- What this task involves -
Take the data from its first line. Print each line exactly until the line containing "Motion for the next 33" has been printed too.

━━━━━━━━

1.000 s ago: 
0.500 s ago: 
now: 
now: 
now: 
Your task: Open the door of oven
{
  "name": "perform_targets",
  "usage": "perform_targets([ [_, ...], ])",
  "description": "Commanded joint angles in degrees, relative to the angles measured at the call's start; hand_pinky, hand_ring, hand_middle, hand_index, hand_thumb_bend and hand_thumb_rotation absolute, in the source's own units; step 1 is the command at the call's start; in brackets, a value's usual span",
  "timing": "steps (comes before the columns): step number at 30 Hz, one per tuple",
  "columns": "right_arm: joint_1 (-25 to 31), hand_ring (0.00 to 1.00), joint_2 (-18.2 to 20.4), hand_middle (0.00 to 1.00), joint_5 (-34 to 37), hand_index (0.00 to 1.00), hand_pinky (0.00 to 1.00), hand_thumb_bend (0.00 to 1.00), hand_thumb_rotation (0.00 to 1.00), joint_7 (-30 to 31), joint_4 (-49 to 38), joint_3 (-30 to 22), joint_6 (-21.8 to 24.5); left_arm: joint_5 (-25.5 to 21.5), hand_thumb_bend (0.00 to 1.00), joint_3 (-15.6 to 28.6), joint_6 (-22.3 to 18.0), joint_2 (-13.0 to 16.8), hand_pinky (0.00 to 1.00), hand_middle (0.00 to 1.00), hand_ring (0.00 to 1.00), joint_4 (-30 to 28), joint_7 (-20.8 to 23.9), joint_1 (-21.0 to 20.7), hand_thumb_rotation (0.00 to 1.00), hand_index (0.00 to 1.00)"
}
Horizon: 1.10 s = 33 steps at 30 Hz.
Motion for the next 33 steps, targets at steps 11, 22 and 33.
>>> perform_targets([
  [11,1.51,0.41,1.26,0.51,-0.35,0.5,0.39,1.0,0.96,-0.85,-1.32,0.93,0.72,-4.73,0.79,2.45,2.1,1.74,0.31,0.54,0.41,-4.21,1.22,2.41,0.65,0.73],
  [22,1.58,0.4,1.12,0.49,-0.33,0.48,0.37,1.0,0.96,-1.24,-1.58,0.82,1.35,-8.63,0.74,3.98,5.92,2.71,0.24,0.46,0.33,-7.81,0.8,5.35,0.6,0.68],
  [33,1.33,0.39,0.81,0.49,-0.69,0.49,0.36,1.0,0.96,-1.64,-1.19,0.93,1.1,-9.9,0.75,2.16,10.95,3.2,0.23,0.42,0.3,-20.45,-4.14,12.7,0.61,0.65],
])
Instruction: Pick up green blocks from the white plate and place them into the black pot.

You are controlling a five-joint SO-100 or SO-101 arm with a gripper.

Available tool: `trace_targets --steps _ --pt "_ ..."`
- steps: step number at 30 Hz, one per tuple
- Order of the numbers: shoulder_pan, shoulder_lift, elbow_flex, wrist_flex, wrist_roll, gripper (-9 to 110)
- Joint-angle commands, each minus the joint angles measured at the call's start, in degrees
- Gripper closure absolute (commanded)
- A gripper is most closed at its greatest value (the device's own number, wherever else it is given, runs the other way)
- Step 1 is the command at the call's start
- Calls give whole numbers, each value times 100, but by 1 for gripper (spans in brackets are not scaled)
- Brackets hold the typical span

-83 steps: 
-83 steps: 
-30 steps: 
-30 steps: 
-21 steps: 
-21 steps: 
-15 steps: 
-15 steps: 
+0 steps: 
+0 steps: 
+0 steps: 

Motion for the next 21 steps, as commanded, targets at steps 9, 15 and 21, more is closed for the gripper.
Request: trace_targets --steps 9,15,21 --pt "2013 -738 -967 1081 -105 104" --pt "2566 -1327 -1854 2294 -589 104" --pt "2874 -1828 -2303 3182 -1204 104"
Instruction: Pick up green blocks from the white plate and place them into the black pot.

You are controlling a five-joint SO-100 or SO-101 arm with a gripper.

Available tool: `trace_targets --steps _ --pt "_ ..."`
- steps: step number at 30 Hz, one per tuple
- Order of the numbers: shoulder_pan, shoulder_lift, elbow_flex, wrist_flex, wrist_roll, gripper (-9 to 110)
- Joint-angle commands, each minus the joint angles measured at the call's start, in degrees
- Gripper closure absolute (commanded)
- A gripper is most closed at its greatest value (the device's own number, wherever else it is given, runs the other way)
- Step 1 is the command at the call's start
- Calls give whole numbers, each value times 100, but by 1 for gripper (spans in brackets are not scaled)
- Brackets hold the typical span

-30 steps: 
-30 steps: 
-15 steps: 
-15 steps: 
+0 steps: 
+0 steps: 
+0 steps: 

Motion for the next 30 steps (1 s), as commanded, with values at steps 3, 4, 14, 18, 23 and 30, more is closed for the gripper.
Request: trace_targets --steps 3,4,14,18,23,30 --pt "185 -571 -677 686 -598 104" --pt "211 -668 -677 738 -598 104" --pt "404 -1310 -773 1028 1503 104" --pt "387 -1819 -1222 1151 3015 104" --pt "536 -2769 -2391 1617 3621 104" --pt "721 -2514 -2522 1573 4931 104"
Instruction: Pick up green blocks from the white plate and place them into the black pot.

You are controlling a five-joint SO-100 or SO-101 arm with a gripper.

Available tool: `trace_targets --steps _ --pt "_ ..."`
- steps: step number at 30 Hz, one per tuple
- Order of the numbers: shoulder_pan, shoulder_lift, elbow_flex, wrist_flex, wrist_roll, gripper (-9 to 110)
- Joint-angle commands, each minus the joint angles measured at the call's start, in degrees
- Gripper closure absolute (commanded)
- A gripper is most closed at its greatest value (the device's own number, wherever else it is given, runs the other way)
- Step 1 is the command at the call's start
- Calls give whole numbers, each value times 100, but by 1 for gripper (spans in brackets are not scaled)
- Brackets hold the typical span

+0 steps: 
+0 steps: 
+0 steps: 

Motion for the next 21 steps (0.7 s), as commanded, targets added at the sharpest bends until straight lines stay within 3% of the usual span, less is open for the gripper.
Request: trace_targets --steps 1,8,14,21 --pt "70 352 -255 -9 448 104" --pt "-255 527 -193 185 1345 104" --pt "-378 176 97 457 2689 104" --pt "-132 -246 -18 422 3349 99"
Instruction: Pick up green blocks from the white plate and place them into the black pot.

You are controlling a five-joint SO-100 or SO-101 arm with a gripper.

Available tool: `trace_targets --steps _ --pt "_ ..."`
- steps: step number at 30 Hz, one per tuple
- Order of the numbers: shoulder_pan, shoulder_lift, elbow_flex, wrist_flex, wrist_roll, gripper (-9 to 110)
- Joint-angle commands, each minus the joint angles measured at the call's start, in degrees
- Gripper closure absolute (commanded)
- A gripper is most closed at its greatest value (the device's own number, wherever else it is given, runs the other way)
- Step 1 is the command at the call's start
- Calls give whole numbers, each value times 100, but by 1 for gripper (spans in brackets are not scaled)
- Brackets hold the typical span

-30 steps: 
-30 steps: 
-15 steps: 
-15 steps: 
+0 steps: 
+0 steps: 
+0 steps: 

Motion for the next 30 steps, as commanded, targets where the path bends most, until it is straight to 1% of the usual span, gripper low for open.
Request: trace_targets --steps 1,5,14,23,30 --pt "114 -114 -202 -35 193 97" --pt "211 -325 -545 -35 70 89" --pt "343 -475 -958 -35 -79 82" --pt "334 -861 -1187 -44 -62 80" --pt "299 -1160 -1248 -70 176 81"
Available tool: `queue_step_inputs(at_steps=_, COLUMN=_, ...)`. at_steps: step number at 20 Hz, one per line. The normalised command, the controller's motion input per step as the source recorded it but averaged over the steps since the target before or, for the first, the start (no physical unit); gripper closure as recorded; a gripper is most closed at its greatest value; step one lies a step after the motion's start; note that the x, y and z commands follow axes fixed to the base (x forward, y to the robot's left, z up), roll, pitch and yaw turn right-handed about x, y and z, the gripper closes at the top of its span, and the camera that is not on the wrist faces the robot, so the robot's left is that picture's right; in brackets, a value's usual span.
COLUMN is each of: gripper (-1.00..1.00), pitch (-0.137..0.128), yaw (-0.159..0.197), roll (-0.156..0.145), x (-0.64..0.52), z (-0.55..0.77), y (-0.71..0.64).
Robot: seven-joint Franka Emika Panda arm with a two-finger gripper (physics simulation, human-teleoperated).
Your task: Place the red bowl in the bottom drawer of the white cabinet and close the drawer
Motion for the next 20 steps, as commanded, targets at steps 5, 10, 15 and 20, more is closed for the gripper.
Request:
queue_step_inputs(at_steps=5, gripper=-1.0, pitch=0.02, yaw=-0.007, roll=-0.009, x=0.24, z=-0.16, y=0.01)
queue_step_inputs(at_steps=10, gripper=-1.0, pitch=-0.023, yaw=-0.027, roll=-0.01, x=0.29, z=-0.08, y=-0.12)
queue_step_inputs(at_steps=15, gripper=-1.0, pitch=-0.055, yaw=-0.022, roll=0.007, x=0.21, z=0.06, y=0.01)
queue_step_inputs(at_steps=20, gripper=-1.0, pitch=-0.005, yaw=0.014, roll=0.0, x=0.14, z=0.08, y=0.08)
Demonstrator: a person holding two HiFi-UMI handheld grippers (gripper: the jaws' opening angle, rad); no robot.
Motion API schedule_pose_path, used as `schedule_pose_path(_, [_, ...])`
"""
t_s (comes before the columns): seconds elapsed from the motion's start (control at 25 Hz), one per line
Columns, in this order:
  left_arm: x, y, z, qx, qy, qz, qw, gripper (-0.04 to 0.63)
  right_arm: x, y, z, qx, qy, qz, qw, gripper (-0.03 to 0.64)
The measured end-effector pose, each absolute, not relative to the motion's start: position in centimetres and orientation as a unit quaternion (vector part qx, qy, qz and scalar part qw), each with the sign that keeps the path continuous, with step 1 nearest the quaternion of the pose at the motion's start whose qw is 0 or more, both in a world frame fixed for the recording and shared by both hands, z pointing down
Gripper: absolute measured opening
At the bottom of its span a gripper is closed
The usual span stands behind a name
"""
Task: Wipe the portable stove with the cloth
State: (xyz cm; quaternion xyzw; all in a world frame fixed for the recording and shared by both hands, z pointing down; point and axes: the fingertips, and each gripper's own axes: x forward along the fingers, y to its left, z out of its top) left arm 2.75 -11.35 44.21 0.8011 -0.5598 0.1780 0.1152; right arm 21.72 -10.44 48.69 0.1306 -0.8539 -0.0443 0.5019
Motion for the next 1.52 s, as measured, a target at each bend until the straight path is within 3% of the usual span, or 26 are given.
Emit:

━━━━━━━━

- Response to this task -
1.000 s ago: 
0.500 s ago: 
now: 
now: 
now: 
Your task: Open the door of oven
{
  "name": "perform_targets",
  "usage": "perform_targets([ [_, ...], ])",
  "description": "Commanded joint angles in degrees, relative to the angles measured at the call's start; hand_pinky, hand_ring, hand_middle, hand_index, hand_thumb_bend and hand_thumb_rotation absolute, in the source's own units; step 1 is the command at the call's start; in brackets, a value's usual span",
  "timing": "steps (comes before the columns): step number at 30 Hz, one per tuple",
  "columns": "right_arm: joint_1 (-25 to 31), hand_ring (0.00 to 1.00), joint_2 (-18.2 to 20.4), hand_middle (0.00 to 1.00), joint_5 (-34 to 37), hand_index (0.00 to 1.00), hand_pinky (0.00 to 1.00), hand_thumb_bend (0.00 to 1.00), hand_thumb_rotation (0.00 to 1.00), joint_7 (-30 to 31), joint_4 (-49 to 38), joint_3 (-30 to 22), joint_6 (-21.8 to 24.5); left_arm: joint_5 (-25.5 to 21.5), hand_thumb_bend (0.00 to 1.00), joint_3 (-15.6 to 28.6), joint_6 (-22.3 to 18.0), joint_2 (-13.0 to 16.8), hand_pinky (0.00 to 1.00), hand_middle (0.00 to 1.00), hand_ring (0.00 to 1.00), joint_4 (-30 to 28), joint_7 (-20.8 to 23.9), joint_1 (-21.0 to 20.7), hand_thumb_rotation (0.00 to 1.00), hand_index (0.00 to 1.00)"
}
Horizon: 1.10 s = 33 steps at 30 Hz.
Motion for the next 33 steps, targets at steps 11, 22 and 33.

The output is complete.